One book cover shows the left half of Bao's face with Qin Shi Huangdi and the other shows the right half of Vibiana's face with Joan of Arc. Together the covers portray a divided China.

==Development==
Yang stated that the event that sparked his interest in the Boxer Rebellion was learning how, at the time, becoming Christian was perceived as forsaking Chinese culture, a concept alien to him as he grew up in a Roman Catholic Chinese American community in the San Francisco Bay Area.

Yang said that he wanted to do two volumes because he was not sure which side in the conflict were "good" or "bad" and he noticed connections between contemporary terrorists and the Boxers. Yang said "So in a lot of ways, I was trying to write the story of a young man who was essentially a terrorist, and I wanted him to be sympathetic, but I also didn't want the book to feel like I was condoning terrorism. So it was kind of a fine line." He explained that he needed two different characters so the reader can "see everything through".

Yang took six years to make the books. The first one or two years went into research. He visited a library on a university campus to read books and compile notes. He visited the library once weekly for a period of one year. Much of the research came from The Origins of the Boxer Uprising by Joseph Esherick. He also visited an archive in Vanves, France made by the Jesuits; this archive included photos depicting violence during the Boxer rebellion, causing Yang to conclude that he needed to portray the said violence in his works. So he himself and his readers could stomach the violence, Yang deliberately used a cartoonish and simple manner of illustration.

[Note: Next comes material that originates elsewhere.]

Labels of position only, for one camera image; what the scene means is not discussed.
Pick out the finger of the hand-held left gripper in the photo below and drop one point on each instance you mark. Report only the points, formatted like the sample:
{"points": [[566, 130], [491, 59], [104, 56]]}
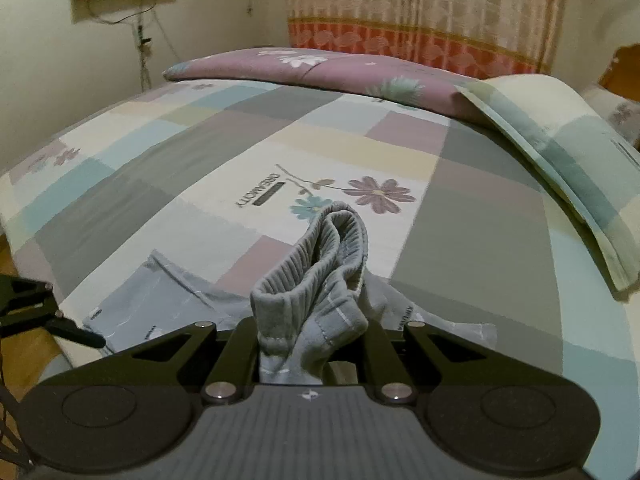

The books were different lengths due to the differing natures of the respective stories. Yang stated that he encountered more difficulty writing Saints, in which the Christians stay in the same place and defend themselves, compared to Boxers, in which the characters go on an adventure. The reason was that he wanted to find a visually interesting way to present the converts' internal struggles. Yang outlined both books together and made the volumes separate. He scripted and drew the two volumes separately, scripting Boxers first, then simultaneously scripting Saints while drawing Boxers, and finally drawing Saints. He worked on an unrelated superhero comic in-between drawing the two volumes to deal with his emotions. Yang decided that a reader needed to be able to enjoy each individual book as a story of its own and not only together, so he gave the beginning-middle-end narrative structure to each.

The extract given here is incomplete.